Total-Ionization-Dose Radiation Effects and Hardening Techniques of a Mixed-Signal Spike Neural Network in 180 nm SOI-Pavlov Process
Round 1
Reviewer 1 Report
Strong aspects:
This research focuses on the influence of radiation on the behavior of neuromorphic hardware which is a quite new approach and of high importance for future space missions.
Weak aspects
- The results shows that the radiation changes the frequency of neurons. However the authors does not present how this affects the learning process and the performance of the SNN to process information.
- The model of the brain's behavior during Pavlov experiment is superficial because it takes into consideration only first phase (reflex formation)
- The introduction section is too short. The authors should focus on the existing neuron models implemented in hardware and on previous studies of the radiation influence on neuromorphic hardware. See: doi: 10.1109/TNS.2018.2886793
An electronic neuron model that uses capacitors presented in a journal of MDPI is: doi.org/10.3390/s21082730
In addition the authors should present rigorous approaches to explain the Pavlov reflex such as: doi 10.1093/cercor/bhl152
- The authors should present the relation between the proposed circuit for weight adjustment and the mechanisms of learning of biological synapses such as spike timing dependent plasticity (STDP).
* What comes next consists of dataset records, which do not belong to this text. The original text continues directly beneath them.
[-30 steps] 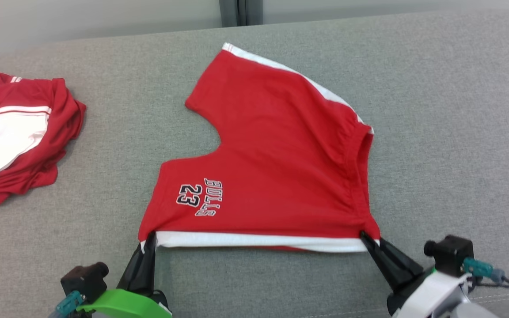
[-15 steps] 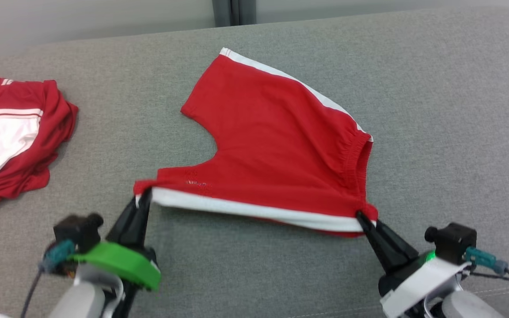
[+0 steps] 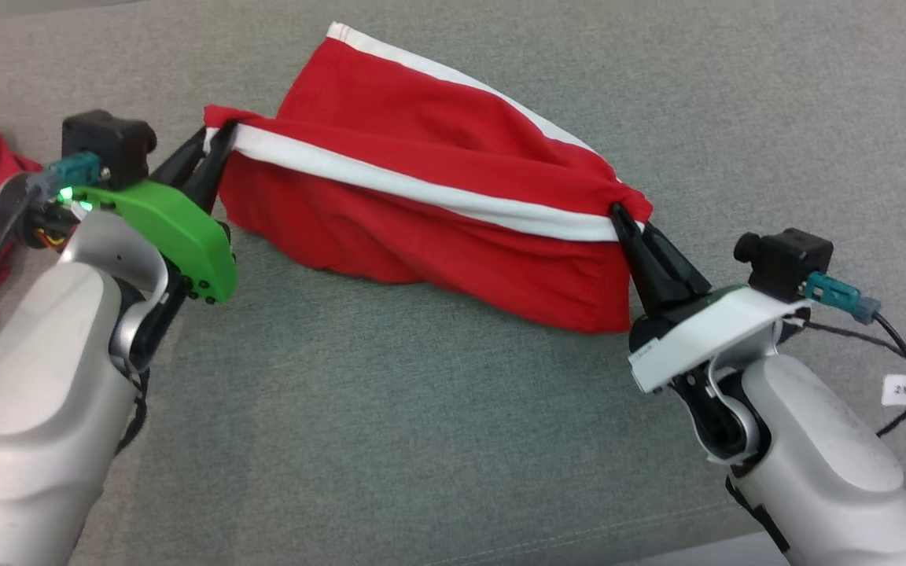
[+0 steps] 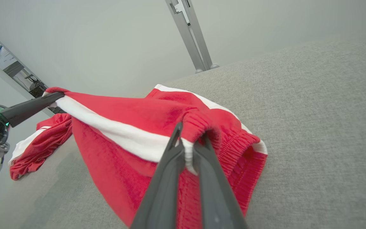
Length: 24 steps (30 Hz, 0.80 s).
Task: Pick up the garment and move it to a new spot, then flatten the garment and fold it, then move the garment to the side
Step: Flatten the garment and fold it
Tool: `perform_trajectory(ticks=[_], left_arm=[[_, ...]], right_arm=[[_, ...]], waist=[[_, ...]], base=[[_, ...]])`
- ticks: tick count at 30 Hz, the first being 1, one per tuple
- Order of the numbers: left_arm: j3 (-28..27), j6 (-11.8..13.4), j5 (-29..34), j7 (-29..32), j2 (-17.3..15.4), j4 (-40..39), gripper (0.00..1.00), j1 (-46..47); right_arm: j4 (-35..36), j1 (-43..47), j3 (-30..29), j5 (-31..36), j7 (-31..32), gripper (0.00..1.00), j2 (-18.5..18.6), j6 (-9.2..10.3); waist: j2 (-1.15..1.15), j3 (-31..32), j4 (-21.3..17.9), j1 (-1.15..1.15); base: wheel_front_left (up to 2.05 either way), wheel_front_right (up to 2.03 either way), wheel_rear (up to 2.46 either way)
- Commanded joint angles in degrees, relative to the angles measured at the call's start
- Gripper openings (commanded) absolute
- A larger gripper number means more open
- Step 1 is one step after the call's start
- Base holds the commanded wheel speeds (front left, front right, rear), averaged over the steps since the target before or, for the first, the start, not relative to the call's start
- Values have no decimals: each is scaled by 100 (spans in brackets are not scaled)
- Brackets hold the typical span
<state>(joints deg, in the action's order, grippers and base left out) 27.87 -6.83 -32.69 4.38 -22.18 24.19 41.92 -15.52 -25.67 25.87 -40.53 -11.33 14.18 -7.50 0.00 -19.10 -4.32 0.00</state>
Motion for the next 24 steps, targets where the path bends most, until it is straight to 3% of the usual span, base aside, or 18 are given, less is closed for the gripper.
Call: perform_trajectory(ticks=[1, 7, 17, 18, 19, 20, 24], left_arm=[[65, -30, -6, 81, -70, 159, 0, 251], [514, -67, -22, 234, -214, 867, 0, 1218], [1374, -70, -300, -61, -452, 1657, 0, 2353], [1433, -70, -316, -93, -462, 1739, 16, 2409], [1500, -70, -333, -138, -474, 1845, 73, 2469], [1555, -70, -335, -208, -488, 1921, 100, 2522], [1724, -71, -501, -518, -436, 2155, 100, 2619]], right_arm=[[-122, -181, -15, 64, 6, 0, -64, 1], [-657, -921, 32, 188, -111, 0, -437, 0], [-1254, -1598, 108, 247, -311, 0, -866, 0], [-1278, -1628, 114, 234, -329, 69, -898, 0], [-1306, -1649, 128, 181, -345, 100, -937, 0], [-1323, -1664, 145, 178, -357, 100, -956, 0], [-1202, -1529, 150, 343, -390, 100, -872, 0]], waist=[[0, -377, -367, 0], [0, -694, -723, 0], [0, -1059, -1114, 0], [0, -1071, -1127, 0], [0, -1078, -1138, 0], [0, -1077, -1145, 0], [0, -949, -1083, 0]], base=[[0, 0, 0], [0, 0, 0], [0, 0, 0], [0, 0, 0], [0, 0, 0], [0, 0, 0], [0, 0, 0]])
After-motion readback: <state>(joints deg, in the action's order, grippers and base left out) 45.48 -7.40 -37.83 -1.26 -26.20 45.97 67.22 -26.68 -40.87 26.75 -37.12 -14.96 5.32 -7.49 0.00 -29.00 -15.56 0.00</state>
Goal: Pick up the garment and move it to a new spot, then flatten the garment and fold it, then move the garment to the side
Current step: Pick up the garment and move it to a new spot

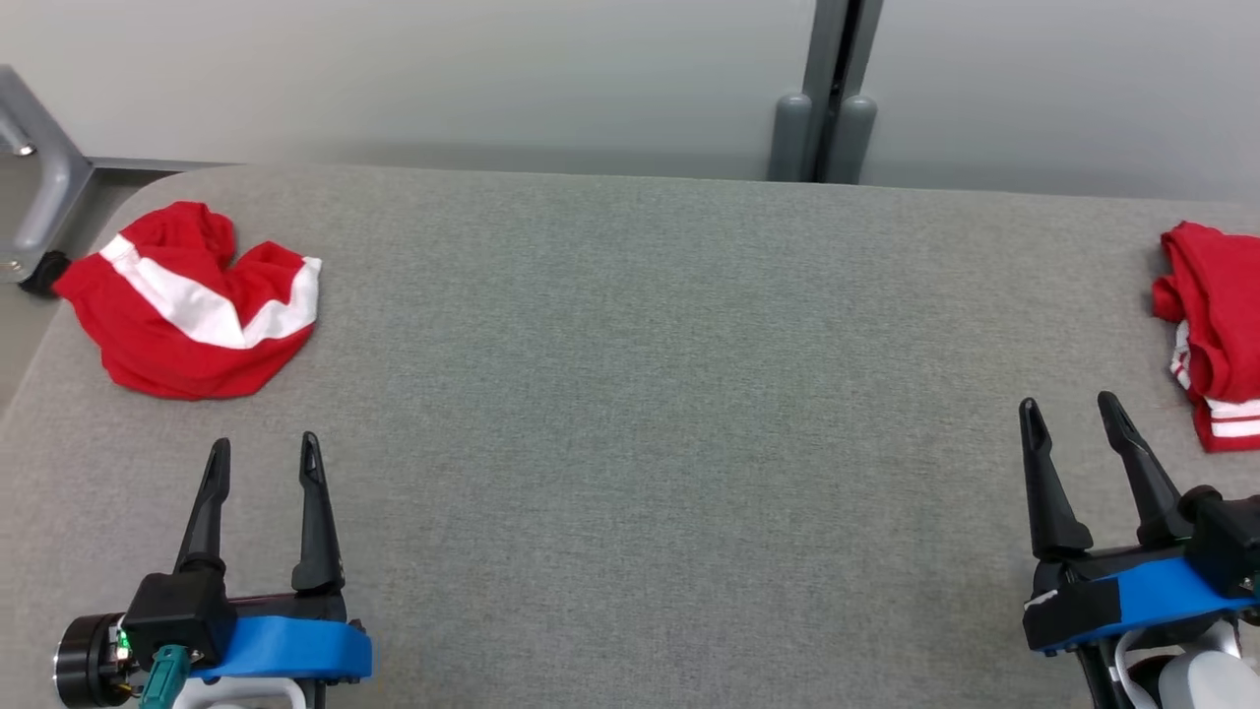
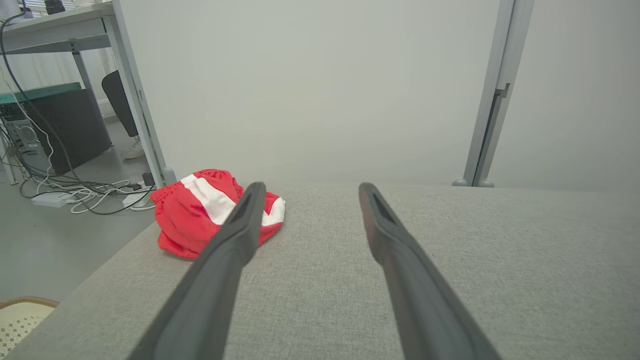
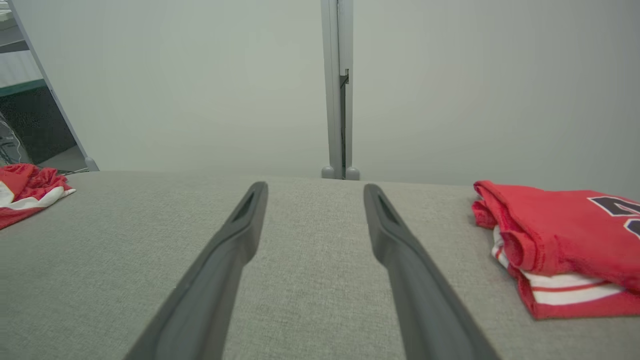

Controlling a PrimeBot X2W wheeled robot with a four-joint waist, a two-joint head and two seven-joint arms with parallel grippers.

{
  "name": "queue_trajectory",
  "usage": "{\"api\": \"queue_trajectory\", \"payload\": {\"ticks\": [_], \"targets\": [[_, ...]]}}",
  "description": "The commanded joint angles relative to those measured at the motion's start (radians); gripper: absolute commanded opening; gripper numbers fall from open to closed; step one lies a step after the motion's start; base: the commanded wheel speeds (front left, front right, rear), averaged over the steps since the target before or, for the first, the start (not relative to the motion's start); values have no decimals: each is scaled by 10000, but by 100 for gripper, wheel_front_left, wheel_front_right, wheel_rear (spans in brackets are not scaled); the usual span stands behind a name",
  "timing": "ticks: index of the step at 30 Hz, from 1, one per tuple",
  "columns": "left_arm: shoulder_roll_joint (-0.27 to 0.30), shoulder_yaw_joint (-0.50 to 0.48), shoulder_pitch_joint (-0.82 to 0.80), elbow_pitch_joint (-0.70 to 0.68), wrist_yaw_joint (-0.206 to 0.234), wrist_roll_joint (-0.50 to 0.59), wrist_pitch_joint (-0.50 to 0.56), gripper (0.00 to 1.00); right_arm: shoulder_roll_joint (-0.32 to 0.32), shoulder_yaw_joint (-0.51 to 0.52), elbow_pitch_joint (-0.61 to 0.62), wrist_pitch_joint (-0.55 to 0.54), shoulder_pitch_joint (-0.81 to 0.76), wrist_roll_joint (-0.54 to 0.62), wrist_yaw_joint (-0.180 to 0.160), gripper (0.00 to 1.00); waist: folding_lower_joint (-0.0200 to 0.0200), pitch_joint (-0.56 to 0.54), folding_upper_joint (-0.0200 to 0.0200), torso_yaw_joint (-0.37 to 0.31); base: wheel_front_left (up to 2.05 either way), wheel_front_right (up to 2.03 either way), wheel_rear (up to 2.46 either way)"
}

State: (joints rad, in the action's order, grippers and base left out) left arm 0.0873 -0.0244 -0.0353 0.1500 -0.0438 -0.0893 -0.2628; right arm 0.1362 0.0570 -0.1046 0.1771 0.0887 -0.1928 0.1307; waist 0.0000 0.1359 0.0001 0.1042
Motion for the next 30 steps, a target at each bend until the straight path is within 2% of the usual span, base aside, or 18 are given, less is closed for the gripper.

- The signal diagrams in figs 6 and 8 should be presented without the information given by the oscilloscope. This information should be presented using labeled horizontal and vertical axis as in fig 14.
- It is not clear how the input stimuli mimicking the sign of food and Ring of the bell produces training of the SNN. More details should be given related to the learning process when the first phase of the Pavlov experiment is simulated.
- Note that according to the Pavlov experiment the reflex is lost when the ring of bell is present without food. It is not clear how this experimental phase is modeled using the SNN.
- The font size in fig 14 should be higher
Author Response
Dear reviewers,
Thank you very much for your kindly comments on our manuscript entitled “Total-Ionization-Dose Radiation Effects and Hardening Techniques of a Mixed-Signal Spike Neural Network in 180nm SOI-Pavlov Process” (ID: electronics-1718068). There is no doubt that these comments are valuable and very helpful for revising and improving our manuscript. In what follows, we would like to answer the questions you mentioned and give detailed account of the changes made to the original manuscript.
Comment1: The results shows that the radiation changes the frequency of neurons. However, the authors do not present how this affects the learning process and the performance of the SNN to process information.
Response: Thanks so much for your useful comments. These parts can be found in Page7 “The spike information transmitted in SNN has no special difference between each other in terms of amplitude and width, which can be regarded as a series of points over time. However, the spike rate is extremely important for information coding and communication of SNN.” This is due to the fact that neural coding is usually associated with an average number of spikes per unit of time. Abnormal frequencies that are too high or too low can cause errors in neural coding and possibly incorrect changes in synaptic weights
Comment2: The model of the brain's behavior during Pavlov experiment is superficial because it takes into consideration only first phase (reflex formation)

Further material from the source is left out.